WHAT IS EXPECTED
Only the lines below from the one that contains "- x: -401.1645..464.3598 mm" through the one that contains "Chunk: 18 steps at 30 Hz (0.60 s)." should appear in your answer, exact and without pictures.

(Recorded data)
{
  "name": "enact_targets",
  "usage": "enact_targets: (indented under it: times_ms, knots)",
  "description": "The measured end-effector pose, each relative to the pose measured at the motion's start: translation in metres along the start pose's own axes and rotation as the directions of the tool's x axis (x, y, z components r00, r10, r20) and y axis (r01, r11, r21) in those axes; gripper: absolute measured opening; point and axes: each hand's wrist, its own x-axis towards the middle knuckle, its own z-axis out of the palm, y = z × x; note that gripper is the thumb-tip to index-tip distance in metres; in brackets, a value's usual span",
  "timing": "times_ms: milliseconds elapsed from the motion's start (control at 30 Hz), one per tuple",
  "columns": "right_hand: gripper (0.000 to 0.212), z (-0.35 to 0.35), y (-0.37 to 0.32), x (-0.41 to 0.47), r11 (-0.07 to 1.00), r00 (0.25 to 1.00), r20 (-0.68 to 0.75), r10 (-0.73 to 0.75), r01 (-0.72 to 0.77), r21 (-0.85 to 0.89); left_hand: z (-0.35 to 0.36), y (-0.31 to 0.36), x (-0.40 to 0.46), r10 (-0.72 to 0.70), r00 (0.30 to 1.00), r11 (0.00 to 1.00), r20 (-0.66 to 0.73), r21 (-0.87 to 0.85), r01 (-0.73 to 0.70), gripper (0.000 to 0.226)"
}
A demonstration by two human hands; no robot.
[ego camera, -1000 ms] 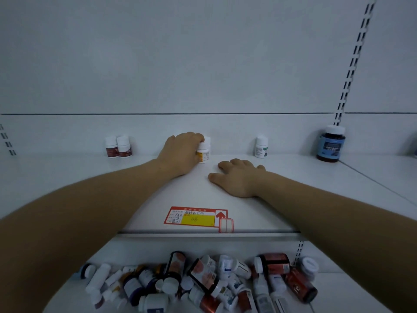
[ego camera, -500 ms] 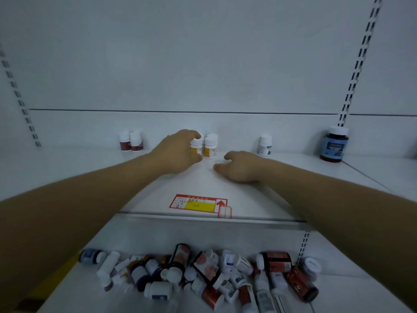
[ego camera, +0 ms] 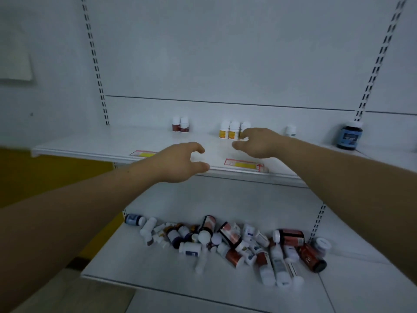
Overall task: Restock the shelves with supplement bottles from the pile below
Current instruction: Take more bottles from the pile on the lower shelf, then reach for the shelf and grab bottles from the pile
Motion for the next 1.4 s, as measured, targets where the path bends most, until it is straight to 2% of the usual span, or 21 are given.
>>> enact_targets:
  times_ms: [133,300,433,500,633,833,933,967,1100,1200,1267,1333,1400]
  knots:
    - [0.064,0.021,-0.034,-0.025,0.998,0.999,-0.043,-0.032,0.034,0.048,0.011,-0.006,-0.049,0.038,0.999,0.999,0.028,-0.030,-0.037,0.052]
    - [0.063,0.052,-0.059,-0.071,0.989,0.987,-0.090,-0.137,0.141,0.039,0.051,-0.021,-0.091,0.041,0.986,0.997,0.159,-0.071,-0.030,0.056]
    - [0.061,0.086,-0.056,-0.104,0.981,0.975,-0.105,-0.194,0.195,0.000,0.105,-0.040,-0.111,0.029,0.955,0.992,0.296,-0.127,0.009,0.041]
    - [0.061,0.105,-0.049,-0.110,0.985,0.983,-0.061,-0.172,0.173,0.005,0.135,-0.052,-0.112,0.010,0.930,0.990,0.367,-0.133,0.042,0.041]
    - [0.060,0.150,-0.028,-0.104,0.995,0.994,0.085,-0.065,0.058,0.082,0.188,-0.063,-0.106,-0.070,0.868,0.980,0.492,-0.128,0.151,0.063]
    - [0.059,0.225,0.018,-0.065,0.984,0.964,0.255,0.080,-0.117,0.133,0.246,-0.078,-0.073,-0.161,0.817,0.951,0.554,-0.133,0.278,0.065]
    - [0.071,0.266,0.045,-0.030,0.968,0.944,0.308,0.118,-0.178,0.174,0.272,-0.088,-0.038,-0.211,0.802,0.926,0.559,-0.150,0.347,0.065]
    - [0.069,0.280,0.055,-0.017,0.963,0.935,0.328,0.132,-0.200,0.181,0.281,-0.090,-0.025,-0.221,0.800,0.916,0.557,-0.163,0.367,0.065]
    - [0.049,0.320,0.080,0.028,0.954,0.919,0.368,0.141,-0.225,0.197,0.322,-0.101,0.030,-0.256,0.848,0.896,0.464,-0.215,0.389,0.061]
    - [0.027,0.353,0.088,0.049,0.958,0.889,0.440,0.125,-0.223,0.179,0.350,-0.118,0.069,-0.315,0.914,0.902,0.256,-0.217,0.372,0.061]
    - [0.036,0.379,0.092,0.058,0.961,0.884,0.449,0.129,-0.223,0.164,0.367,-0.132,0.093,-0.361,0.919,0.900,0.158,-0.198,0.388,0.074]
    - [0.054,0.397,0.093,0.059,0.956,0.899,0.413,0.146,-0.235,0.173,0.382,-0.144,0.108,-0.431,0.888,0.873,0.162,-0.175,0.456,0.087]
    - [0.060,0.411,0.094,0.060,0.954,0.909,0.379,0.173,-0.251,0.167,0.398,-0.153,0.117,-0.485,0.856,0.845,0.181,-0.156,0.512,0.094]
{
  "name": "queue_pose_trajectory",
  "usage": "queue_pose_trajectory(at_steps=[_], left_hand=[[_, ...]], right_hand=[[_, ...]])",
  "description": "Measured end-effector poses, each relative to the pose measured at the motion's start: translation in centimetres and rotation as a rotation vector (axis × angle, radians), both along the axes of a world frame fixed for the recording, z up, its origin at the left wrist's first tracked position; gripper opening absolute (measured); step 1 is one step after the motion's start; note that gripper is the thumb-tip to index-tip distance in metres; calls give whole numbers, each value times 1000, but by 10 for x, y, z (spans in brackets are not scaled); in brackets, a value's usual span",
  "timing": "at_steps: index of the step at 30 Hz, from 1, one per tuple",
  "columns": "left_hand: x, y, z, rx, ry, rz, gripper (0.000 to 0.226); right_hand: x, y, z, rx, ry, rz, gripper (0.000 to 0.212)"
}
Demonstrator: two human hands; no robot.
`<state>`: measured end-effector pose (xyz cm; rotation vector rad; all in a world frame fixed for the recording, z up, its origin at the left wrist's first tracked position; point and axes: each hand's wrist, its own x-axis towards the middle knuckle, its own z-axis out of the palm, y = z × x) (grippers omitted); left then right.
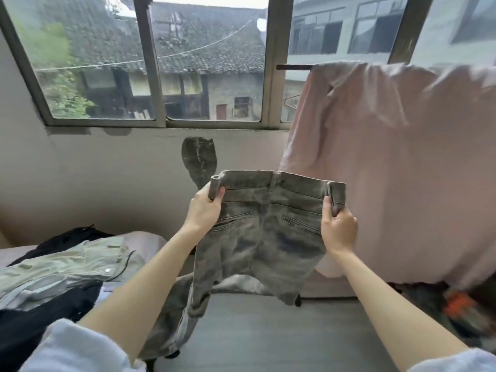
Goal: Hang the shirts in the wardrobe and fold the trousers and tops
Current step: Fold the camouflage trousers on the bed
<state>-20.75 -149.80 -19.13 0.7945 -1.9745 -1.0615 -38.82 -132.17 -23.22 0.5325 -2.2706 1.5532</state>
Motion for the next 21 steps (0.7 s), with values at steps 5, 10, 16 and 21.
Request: queue_pose_trajectory(at_steps=[5, 10, 16, 21], left_hand=[[-29, 79, 37, -182, -144, -306, 24], [-58, 138, 35, -76, -375, -390, 25], [-96, 187, 64, 248, -45, -457, 26], [-105, 201, 47, 374, -20, -383, 20]], right_hand=[[-13, 67, 17, 73, 56, -99, 39], [-18, 120, 28, 182, 99, -146, 38], [-29, 172, 78, -62, 149, -375, 51], [-18, 197, 71, 124, 87, -115, 26]])
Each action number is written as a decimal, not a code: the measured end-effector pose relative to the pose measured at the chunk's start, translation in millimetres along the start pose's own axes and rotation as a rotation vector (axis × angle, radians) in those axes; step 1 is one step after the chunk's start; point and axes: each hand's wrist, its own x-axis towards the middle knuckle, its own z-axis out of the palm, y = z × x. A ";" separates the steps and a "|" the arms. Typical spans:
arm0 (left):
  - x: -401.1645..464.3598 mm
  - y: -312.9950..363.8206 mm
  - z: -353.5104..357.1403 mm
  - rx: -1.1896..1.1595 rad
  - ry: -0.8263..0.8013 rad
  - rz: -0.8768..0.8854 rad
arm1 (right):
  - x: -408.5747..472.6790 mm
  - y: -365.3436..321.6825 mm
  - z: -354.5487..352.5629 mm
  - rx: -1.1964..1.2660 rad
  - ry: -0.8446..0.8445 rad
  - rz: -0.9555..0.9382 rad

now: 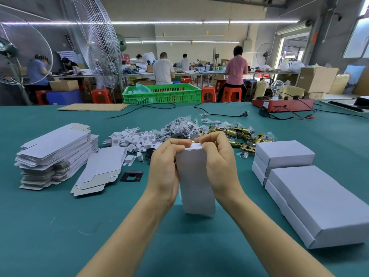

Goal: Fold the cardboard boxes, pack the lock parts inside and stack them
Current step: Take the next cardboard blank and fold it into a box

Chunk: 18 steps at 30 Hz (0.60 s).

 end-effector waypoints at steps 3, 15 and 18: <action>-0.4 0.6 0.3 -0.001 0.006 -0.017 | 0.3 0.8 0.3 -0.013 -0.010 0.014; -5.2 -1.5 3.5 -0.033 -0.062 0.000 | 4.0 -2.2 -3.1 0.043 0.039 0.019; -3.0 -2.1 2.1 -0.036 -0.084 0.010 | 4.4 -1.0 -4.0 0.062 0.050 0.003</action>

OUTPUT FOR THIS TASK
  - x: -401.1645..464.3598 mm
  - y: -312.9950..363.8206 mm
  - z: -353.5104..357.1403 mm
  - rx: -1.1896..1.1595 rad
  - ry: -0.8263..0.8013 rad
  - rz: -0.8768..0.8854 rad
arm1 (right):
  - x: -408.5747..472.6790 mm
  - y: -365.3436..321.6825 mm
  - z: -354.5487..352.5629 mm
  - rx: -1.1964..1.2660 rad
  - ry: -0.8446..0.8445 rad
  - rz: -0.9555..0.9382 rad

now: 

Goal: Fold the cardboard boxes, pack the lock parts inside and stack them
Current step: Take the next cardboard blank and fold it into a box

Chunk: 18 steps at 30 Hz (0.60 s).

This exercise calls for no further output.